Toronto-based Nudge, a platform that allows sales professionals to leverage relationship strength in order to find their best customers, announced a raise of $6.5 million CAD ($5 million USD) in seed funding.
The funding was led by OMERS Ventures, with participation from existing personal investors
including Jill Rowley, a top social selling speaker and influencer, and previous investors in Eloqua, Neal Dempsey and Brad Woloson.”
“High expectations from users paired with lower cost of entry makes the market very competitive very quickly.”
For Nudge co-founders Steve Woods and Paul Teshima, raising the seed funding is familiar territory — Teshima and Woods are the founding execs of Eloqua, which the two successfully filed for IPO and sold to Oracle for $957 million in 2012. The co-founders said that their experience at Eloqua — which had them working in marketing automation and revenue performance management software — showed them that relationships are key to getting deals.
Despite this, “Everyone went about their day managing the less important things,” said Woods. “We looked at this landscape and realized there’s a huge opportunity here to put together a view of relationships, let you manage them, and let you turn that into a strategy to win deals based on the strength of those relationships.”
Nudge’s app syncs together its users’ networks — including contacts, email, calendar, and social — and measures and tracks the strengths of those relationships against the thousands of weak contacts that they have. With Nudge, users can find opportunities to reach out to potential buyers based on status updates and social activity, and companies can take relationships within their network into the sales team of their organization. Nudge allows companies to see which of their team members have the best access to buyers, instead of having members of their sales team reach out to key decision makers at random.
Using the funding, the company is working on improving the platform, especially the features that allow its clients to leverage relationships across teams.

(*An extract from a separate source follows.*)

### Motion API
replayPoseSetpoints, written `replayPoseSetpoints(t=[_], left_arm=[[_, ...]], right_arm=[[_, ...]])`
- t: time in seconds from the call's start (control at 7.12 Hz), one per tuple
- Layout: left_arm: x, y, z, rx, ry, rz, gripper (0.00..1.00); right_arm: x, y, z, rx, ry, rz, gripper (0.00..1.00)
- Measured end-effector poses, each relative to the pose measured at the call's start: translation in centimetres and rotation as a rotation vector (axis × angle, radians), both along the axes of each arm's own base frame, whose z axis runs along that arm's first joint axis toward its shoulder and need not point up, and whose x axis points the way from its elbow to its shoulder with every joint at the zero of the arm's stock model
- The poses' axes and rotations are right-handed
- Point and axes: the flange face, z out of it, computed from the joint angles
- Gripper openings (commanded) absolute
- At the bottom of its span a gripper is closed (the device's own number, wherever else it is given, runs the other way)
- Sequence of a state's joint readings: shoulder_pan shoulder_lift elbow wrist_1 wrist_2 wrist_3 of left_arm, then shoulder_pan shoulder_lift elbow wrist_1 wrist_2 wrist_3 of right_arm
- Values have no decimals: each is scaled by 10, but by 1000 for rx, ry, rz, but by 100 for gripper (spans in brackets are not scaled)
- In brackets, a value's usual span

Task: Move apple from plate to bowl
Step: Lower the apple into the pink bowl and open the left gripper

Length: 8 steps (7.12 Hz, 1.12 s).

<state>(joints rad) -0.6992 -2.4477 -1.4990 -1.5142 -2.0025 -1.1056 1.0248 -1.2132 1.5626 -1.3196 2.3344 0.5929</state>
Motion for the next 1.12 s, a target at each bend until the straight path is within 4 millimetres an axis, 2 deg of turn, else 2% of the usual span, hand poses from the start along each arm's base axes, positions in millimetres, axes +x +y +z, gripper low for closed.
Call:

“You don’t start off by needing sales people. You historically needed sales people if you wanted to get the facts and information on something you were about to buy, so that was the point of entry. Now, you’ve got the facts and figures available online,” said Woods. “Now there’s an open question of, ‘why would I ever bother having another human tell me about a space?’ But you get into this trust concept where digesting information takes a lot of work, so it’s much simpler for me to say, ‘who do I know in this space who is knowledgeable and trustworthy, and can I ask them what the answer is rather than digesting mass amount of information?”
As Canada’s startup ecosystem moves away from being nascent and early stage, it has now reached a point that executive talent with experience in growing companies will be key to building Canada’s future billion dollar companies. For their part, Nudge’s co-founders are happy to be part of that trend, and find that it’s much easier now to find fellow founders and startups for support than when they first started Eloqua.
“There’s an interesting thing we noticed, and this is something that I think the Canadian ecosystem is starting to get the benefit of because you haven’t had as many second and third time entrepreneurs on their next business after a successful exit as, say, the Valley or the east coast. But this is as helpful as capital or new entrepreneurs,” said Teshima. “We’re in year two of Nudge as a startup, but because of the 14 years at Eloqua, it’s like we’re in our 16th year of a startup career. That makes it a little different as a second company.”
The pitfall of that, though, is that second-time founders must constantly evaluate whether their past experience — however extensive — is still relevant for the problems of today. When Woods and Teshima were leading Eloqua, machine learning and big data didn’t exist in any real form, whereas today they can be considered essential to a startup’s platform.
“In this day and age, Slack is the bar. When you have a product, a user wants to download it, immediately get value be up and running. High expectations from users paired with lower cost of entry makes the market very competitive very quickly,” said Teshima. “On the same side, if you are tackling a hard problem, you have to take a certain approach that doesn’t rely on speed, and that’s where our experience, raising capital, all those things come into our favour because if we put Nudge model into classic Y Combinator, pound something out model, we wouldn’t get to a point where we could tackle this difficult problem in that time.”